What you need to do: Would you please copy the part of the material below that opens with the line containing "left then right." and closes with the line containing "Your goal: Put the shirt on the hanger"? Copy it exactly, and only it.

Listed records:
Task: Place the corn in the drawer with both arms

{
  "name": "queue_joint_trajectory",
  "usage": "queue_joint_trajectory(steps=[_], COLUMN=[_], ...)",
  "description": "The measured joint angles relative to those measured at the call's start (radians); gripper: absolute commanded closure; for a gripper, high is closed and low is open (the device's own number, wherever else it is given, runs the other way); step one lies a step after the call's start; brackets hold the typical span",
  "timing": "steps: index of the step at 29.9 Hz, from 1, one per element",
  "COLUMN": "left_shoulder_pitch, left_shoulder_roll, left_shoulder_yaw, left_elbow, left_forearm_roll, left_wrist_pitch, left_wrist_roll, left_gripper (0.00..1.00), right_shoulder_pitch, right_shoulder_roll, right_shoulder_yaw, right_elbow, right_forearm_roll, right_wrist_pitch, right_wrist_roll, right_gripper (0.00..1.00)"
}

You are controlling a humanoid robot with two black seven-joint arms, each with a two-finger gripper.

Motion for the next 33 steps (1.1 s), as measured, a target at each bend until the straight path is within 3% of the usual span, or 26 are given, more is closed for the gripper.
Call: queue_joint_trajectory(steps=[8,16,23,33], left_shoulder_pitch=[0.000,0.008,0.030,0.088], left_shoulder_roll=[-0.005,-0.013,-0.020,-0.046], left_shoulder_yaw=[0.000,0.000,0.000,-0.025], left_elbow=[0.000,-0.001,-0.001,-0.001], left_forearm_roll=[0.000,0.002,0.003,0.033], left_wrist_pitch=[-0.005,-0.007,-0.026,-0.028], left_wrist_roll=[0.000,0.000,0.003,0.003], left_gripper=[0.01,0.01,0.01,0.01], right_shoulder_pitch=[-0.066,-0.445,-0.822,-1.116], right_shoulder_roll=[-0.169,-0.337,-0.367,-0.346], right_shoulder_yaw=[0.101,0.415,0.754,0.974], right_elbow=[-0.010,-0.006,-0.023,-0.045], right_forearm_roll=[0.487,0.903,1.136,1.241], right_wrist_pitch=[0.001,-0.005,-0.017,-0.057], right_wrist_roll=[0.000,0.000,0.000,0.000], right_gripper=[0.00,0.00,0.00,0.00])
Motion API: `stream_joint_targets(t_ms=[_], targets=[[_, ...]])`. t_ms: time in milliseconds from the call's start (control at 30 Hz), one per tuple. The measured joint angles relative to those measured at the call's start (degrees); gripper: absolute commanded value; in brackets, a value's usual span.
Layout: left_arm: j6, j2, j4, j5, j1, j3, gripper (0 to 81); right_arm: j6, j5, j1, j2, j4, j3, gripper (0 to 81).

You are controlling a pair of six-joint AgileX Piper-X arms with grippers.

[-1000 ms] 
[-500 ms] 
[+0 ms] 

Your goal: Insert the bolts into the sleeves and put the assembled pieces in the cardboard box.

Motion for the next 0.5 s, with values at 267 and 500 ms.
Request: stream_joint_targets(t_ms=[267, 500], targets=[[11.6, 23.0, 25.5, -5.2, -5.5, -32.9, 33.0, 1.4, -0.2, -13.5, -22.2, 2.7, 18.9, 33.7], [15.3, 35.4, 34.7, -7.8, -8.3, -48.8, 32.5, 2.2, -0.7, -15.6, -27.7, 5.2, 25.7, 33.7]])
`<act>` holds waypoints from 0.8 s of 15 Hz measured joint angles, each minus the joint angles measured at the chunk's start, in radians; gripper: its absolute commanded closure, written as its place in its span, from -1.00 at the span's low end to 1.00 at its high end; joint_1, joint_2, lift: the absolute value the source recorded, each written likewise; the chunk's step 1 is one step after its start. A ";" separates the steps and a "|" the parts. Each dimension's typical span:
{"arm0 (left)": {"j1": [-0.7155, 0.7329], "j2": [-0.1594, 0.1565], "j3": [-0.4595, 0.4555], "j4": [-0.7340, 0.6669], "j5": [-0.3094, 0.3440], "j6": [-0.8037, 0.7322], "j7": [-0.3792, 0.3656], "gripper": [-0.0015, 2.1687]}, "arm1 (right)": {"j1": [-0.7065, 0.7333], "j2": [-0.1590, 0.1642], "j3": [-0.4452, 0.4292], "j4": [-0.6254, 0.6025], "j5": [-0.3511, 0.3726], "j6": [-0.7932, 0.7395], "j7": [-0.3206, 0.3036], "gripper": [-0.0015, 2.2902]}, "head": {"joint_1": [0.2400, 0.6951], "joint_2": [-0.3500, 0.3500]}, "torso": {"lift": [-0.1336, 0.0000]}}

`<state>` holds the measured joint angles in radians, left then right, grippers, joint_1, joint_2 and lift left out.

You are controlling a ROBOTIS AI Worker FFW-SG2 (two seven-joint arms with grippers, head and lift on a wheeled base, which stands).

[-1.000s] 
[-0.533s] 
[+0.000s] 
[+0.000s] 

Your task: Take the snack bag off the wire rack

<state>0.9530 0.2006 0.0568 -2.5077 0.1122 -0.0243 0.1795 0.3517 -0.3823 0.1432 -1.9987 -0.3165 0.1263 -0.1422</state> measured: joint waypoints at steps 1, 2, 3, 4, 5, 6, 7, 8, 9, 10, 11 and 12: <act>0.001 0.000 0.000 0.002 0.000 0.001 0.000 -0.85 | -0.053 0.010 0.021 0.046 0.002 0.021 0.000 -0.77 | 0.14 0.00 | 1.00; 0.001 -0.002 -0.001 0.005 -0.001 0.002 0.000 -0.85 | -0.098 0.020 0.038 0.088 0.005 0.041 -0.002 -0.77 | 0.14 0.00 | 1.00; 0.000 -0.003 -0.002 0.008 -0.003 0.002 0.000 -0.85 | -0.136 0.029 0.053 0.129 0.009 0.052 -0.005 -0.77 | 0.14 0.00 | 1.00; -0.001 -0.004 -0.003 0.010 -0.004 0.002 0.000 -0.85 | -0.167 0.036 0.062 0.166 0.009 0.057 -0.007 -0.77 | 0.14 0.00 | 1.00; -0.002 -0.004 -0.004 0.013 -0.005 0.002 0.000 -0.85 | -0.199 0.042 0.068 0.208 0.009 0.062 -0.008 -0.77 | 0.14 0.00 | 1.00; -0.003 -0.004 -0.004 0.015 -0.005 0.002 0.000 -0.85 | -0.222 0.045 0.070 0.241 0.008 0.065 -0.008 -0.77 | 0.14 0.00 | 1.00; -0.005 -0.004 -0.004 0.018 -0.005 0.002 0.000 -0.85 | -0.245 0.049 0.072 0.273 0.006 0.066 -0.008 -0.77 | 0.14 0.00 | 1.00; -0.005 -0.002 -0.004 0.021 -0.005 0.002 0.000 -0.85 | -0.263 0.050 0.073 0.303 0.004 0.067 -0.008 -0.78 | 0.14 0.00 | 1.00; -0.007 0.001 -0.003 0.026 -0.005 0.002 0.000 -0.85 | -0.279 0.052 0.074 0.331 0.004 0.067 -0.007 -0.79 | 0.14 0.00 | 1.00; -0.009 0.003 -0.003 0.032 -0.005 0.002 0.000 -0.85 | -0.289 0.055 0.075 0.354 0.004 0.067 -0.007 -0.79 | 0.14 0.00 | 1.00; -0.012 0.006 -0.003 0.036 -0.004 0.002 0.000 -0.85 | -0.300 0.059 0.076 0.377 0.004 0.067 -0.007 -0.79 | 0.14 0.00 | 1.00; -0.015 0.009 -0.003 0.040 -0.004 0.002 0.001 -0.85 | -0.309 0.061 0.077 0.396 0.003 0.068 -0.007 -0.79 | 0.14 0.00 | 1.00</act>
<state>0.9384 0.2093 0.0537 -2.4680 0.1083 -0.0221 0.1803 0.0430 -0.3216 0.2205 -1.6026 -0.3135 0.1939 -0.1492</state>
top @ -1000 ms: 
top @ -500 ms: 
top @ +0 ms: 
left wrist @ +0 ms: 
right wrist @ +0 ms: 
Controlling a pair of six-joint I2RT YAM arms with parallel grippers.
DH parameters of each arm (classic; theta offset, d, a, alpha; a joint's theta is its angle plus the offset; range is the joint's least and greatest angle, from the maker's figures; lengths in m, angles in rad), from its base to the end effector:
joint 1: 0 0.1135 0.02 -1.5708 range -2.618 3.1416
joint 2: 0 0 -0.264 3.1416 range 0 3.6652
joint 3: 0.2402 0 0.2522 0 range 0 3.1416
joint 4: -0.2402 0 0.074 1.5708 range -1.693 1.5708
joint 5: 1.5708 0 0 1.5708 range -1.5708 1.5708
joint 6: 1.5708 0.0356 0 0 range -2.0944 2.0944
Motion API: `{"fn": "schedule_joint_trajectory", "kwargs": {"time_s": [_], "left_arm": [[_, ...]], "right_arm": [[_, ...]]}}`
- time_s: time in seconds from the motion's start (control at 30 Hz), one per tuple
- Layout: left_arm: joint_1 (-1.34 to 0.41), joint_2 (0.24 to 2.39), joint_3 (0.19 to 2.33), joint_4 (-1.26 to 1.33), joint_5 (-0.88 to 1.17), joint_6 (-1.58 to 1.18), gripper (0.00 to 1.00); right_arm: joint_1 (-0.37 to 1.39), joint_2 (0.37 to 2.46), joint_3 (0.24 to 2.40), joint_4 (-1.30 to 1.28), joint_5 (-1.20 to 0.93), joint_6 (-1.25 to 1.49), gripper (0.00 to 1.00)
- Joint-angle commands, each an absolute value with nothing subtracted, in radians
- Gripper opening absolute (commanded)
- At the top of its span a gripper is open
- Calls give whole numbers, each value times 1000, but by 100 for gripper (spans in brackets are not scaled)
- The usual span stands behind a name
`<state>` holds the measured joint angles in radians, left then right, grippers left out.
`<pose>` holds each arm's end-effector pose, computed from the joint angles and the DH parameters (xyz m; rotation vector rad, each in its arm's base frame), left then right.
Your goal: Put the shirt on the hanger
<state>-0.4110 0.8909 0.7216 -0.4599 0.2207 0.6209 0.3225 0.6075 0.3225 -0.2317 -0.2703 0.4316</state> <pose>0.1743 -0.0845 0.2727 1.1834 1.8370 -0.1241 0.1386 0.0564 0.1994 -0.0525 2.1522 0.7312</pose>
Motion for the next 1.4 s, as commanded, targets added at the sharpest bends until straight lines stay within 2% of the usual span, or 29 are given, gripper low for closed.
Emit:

Answer to the problem:
`<pose>` holds each arm's end-effector pose, computed from the joint angles and the DH parameters (xyz m; rotation vector rad, each in its arm's base frame), left then right.
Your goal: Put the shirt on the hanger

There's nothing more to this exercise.